**Exercise description**
Locate and copy each line in the data that contains the word "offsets".

**Data**
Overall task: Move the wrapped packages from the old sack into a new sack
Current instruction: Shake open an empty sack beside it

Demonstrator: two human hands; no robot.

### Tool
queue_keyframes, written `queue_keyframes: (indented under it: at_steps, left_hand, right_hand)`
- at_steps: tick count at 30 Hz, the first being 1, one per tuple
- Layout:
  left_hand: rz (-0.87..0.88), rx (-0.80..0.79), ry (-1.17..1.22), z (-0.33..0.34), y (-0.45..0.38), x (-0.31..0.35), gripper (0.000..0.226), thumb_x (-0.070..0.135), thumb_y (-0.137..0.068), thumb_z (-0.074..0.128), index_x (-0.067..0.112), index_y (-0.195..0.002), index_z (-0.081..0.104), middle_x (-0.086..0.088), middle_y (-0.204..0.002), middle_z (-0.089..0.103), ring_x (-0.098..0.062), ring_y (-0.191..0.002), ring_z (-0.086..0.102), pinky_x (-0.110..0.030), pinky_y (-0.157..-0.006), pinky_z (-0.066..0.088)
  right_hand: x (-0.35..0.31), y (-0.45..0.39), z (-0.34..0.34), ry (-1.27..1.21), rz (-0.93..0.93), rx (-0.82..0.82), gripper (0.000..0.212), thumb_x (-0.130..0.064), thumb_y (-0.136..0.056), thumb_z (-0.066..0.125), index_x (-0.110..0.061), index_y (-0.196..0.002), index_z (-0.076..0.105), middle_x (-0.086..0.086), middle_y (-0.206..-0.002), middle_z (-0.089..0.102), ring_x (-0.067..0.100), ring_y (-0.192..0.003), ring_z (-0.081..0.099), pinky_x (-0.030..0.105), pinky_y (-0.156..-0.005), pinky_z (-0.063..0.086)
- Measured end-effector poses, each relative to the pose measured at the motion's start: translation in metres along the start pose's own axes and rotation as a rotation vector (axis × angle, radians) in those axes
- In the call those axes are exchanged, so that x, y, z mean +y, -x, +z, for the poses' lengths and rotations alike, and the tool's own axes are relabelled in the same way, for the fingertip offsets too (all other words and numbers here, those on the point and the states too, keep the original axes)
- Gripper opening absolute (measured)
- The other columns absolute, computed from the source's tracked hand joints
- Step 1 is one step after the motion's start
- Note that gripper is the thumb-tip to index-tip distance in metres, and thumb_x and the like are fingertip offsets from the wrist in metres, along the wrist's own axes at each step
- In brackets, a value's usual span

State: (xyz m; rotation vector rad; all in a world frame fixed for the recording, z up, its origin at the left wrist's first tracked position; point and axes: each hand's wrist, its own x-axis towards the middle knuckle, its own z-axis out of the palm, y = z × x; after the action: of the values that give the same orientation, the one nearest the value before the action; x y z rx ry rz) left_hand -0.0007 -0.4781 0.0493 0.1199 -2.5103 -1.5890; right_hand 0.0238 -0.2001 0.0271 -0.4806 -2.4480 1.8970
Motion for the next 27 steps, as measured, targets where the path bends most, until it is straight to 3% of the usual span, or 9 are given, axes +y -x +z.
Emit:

**Response to the exercise**
- In the call those axes are exchanged, so that x, y, z mean +y, -x, +z, for the poses' lengths and rotations alike, and the tool's own axes are relabelled in the same way, for the fingertip offsets too (all other words and numbers here, those on the point and the states too, keep the original axes)
- Note that gripper is the thumb-tip to index-tip distance in metres, and thumb_x and the like are fingertip offsets from the wrist in metres, along the wrist's own axes at each step

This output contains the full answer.